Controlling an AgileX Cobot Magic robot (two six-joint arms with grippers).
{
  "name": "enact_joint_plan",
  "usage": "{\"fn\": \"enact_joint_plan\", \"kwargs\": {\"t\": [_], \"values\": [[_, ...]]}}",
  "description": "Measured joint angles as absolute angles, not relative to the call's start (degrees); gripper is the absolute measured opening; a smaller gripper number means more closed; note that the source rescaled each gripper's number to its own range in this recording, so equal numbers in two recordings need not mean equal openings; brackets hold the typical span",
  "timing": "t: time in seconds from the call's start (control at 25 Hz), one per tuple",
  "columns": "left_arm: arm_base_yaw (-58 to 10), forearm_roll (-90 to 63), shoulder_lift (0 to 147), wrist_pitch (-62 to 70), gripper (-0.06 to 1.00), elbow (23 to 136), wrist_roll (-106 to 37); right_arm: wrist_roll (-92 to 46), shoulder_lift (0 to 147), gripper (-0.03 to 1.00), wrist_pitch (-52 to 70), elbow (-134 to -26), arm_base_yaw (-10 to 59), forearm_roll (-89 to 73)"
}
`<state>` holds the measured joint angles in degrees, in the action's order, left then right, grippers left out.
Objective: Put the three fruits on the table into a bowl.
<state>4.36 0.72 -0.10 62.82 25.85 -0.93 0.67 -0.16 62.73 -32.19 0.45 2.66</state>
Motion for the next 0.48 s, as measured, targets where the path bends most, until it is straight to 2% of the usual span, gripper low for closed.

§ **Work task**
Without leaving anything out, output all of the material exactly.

§ **The answer**
Controlling an AgileX Cobot Magic robot (two six-joint arms with grippers).
{
  "name": "enact_joint_plan",
  "usage": "{\"fn\": \"enact_joint_plan\", \"kwargs\": {\"t\": [_], \"values\": [[_, ...]]}}",
  "description": "Measured joint angles as absolute angles, not relative to the call's start (degrees); gripper is the absolute measured opening; a smaller gripper number means more closed; note that the source rescaled each gripper's number to its own range in this recording, so equal numbers in two recordings need not mean equal openings; brackets hold the typical span",
  "timing": "t: time in seconds from the call's start (control at 25 Hz), one per tuple",
  "columns": "left_arm: arm_base_yaw (-58 to 10), forearm_roll (-90 to 63), shoulder_lift (0 to 147), wrist_pitch (-62 to 70), gripper (-0.06 to 1.00), elbow (23 to 136), wrist_roll (-106 to 37); right_arm: wrist_roll (-92 to 46), shoulder_lift (0 to 147), gripper (-0.03 to 1.00), wrist_pitch (-52 to 70), elbow (-134 to -26), arm_base_yaw (-10 to 59), forearm_roll (-89 to 73)"
}
`<state>` holds the measured joint angles in degrees, in the action's order, left then right, grippers left out.
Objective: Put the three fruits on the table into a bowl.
<state>4.36 0.72 -0.10 62.82 25.85 -0.93 0.67 -0.16 62.73 -32.19 0.45 2.66</state>
Motion for the next 0.48 s, as measured, targets where the path bends most, until it is straight to 2% of the usual span, gripper low for closed.

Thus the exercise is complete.